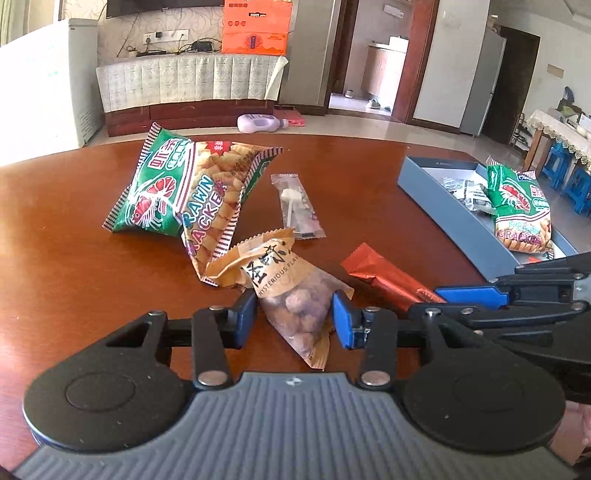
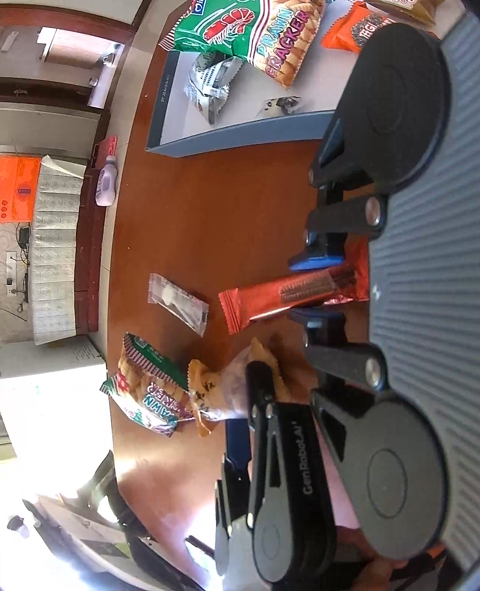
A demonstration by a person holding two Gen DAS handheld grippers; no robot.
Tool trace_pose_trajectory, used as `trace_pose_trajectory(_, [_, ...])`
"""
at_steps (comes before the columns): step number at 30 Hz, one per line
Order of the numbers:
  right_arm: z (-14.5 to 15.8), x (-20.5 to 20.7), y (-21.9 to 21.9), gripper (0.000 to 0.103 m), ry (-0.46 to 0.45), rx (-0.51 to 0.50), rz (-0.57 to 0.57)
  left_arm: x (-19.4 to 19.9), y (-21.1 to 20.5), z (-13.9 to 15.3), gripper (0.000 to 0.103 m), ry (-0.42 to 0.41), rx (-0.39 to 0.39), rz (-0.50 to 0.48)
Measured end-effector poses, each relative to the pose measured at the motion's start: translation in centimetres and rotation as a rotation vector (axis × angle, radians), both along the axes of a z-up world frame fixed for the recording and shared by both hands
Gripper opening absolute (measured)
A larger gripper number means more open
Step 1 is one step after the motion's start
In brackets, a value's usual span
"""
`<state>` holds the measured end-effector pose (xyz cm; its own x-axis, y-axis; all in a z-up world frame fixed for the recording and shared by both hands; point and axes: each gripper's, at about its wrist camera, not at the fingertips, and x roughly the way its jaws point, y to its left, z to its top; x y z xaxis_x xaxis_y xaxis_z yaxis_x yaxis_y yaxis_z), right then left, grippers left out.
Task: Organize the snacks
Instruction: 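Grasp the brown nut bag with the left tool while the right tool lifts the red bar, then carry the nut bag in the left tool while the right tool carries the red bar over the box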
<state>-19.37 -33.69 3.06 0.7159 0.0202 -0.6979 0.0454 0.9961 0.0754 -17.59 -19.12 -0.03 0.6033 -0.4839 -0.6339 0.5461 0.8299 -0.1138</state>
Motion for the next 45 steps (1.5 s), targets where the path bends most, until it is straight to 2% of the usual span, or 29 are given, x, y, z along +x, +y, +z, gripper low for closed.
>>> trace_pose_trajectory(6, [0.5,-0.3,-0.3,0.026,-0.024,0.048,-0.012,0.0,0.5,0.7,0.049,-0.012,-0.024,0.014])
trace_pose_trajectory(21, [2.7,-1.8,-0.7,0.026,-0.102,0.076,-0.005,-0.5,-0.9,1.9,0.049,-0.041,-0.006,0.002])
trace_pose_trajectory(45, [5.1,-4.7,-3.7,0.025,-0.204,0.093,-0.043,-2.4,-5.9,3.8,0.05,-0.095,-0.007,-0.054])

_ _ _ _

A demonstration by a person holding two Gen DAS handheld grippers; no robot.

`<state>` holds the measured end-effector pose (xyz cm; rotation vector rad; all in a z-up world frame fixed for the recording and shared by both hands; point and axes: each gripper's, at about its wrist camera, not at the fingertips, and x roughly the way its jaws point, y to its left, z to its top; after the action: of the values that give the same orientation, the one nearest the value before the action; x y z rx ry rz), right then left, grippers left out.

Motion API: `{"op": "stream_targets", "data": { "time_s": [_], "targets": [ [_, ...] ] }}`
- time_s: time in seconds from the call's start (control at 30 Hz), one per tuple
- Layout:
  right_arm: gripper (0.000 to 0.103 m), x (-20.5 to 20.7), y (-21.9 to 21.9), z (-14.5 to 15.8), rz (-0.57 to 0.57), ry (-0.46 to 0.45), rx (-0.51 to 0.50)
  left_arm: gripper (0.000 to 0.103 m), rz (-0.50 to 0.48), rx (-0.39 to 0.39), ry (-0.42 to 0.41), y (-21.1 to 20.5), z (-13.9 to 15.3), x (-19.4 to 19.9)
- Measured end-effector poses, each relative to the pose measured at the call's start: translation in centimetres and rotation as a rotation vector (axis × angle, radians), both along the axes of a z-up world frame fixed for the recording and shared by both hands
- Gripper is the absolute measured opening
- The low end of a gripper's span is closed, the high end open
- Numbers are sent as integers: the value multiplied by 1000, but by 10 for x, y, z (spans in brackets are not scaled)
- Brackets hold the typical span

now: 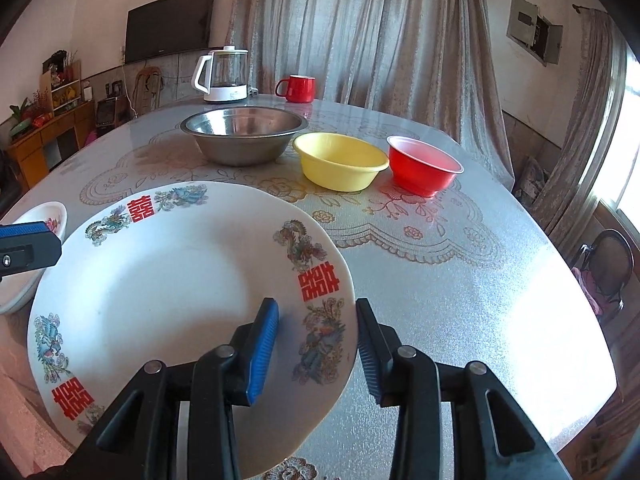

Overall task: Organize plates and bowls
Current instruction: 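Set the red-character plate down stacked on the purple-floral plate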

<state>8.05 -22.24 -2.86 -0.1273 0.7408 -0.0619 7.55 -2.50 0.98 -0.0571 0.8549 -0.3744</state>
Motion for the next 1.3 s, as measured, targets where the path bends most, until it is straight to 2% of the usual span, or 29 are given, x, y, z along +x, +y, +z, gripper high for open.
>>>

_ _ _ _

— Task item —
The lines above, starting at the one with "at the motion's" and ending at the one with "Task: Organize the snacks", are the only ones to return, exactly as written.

— Reply to the exercise —
Measured end-effector poses, each relative to the pose measured at the motion's start: translation in centimetres and rotation as a rotation vector (axis × angle, radians), both along the axes of a z-up world frame fixed for the recording and shared by both hands
Gripper opening absolute (measured)
A larger gripper number means more open
Step 1 is one step after the motion's start
In brackets, a value's usual span
"""
`<state>` holds the measured end-effector pose (xyz cm; its own x-axis, y-axis; all in a z-up world frame fixed for the recording and shared by both hands; point and axes: each gripper's, at about its wrist camera, not at the fingertips, and x roughly the way its jaws point, y to its left, z to its top; x y z xaxis_x xaxis_y xaxis_z yaxis_x yaxis_y yaxis_z), right then left, grippers left out.
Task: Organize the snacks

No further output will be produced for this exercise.